結局5月のゴールデンウィーク明けは病院の検査で、月の下旬は高校の初の中間テストと、僕は時間に追われて過ごした。やはり英語は散々な結果で、僕は補習を受けるハメになった。6月になり、梅雨が始まる直前にようやくスケジュールが落ち着き、僕は前から考えてた予定を果たしに、平日の放課後、学校の帰りある場所に向かった。

 市役所。

 実行日前、僕は戸籍謄本の申請の流れについてウェブサイトで調べていた。全くどうししていいか知らなかったからだった。
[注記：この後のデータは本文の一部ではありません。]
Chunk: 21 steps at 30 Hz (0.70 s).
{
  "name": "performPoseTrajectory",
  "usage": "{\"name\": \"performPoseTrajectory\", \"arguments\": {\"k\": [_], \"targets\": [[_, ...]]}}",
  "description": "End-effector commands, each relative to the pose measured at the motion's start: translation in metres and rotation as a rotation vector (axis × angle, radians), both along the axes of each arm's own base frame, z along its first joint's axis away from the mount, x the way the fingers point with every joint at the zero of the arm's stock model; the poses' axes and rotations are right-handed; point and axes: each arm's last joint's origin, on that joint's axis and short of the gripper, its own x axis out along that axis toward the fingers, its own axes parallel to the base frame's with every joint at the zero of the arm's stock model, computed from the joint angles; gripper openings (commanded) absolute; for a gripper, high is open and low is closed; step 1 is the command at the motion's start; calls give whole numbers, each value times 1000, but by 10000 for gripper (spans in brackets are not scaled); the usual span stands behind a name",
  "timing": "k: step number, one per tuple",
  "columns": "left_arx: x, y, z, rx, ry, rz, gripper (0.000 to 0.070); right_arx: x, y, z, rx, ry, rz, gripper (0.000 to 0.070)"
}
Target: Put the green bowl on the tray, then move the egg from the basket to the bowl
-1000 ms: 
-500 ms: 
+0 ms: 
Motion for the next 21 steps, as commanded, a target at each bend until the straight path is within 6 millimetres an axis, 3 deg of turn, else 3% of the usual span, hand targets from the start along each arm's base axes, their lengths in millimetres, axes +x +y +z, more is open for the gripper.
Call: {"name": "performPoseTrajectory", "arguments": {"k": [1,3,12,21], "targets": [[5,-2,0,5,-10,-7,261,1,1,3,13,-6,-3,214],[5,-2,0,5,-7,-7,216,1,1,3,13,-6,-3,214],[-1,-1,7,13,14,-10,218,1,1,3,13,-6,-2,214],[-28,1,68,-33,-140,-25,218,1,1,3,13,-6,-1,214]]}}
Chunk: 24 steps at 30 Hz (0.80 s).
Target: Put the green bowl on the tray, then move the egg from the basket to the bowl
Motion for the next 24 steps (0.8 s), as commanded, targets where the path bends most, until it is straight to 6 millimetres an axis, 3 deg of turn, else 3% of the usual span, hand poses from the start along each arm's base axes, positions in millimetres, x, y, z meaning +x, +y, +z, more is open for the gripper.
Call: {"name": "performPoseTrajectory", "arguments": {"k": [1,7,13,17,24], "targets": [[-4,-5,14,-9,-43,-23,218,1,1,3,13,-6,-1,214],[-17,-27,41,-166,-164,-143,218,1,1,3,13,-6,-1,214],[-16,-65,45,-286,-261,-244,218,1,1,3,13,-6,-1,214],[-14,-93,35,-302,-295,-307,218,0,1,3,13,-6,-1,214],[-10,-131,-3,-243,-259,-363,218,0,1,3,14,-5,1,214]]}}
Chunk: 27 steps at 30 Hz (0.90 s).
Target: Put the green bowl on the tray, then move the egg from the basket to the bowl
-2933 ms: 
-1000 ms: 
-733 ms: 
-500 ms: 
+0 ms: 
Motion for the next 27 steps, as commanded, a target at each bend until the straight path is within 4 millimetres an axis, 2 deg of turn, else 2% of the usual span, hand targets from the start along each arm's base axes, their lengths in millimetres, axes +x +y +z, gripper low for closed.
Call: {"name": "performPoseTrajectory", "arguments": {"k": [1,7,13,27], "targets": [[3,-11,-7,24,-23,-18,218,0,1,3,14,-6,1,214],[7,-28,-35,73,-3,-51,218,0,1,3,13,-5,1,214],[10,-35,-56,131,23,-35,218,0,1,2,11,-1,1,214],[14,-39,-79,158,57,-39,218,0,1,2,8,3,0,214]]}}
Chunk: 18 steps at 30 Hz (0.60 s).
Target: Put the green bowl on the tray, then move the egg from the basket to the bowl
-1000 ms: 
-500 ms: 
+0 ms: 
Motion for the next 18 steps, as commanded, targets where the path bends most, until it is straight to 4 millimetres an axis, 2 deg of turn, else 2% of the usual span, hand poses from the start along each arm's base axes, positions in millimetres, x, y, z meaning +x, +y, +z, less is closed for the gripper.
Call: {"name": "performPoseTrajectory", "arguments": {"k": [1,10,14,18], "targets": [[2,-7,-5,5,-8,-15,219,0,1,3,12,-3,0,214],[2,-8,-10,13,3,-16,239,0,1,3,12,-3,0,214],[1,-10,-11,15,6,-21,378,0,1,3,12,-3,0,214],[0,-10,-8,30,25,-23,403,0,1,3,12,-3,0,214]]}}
 まず、戸籍は本籍地という場所の市区町村の役所の窓口に行き、専用の用紙…戸籍申請書に書き込んでハンコを押す。ということはハンコが要る。ハンコはシャチハタでなければいいらしい。前もって100均で三文判を取得することにした。使用目的を書く。パスポートの取得、それ以外に高校一年の僕が取れる選択肢はあまりなかった。筆頭者の名前。これは父親の名前を書く。そして本人確認の身分証。これは健康保険証でも構わないらしいが、写真入りの何か、僕なら学生証なんかを付けなければならない。保険証はいつも病院に行く時に自分で家の保管場所(居間の戸棚の引き出し)から持ち出してるし、写真入りの学生証はあるから、これはいい流れだった。

 このことは両親には秘密だ。どういう結果があっても、両親が僕に言わない以上、これは僕の個人的な秘密にすると決めていた。そもそも言う気がないのと、どういう結果が出ても親との関係が向こうが気まずくなるかも知れないと思い、そう決めた。他の人にも言わないでおくことにした。気にしてた隆にも言わないでおこうと思った。寺岡さんには報告するかしないかは後から考えようと思った。あんなに続きが見たいと言って母の相談を買って出てくれてるのに、知らせないのもなんだかとは思うが、自分が取得して見て、言いたくなければ言わなくてもいいかとも思った。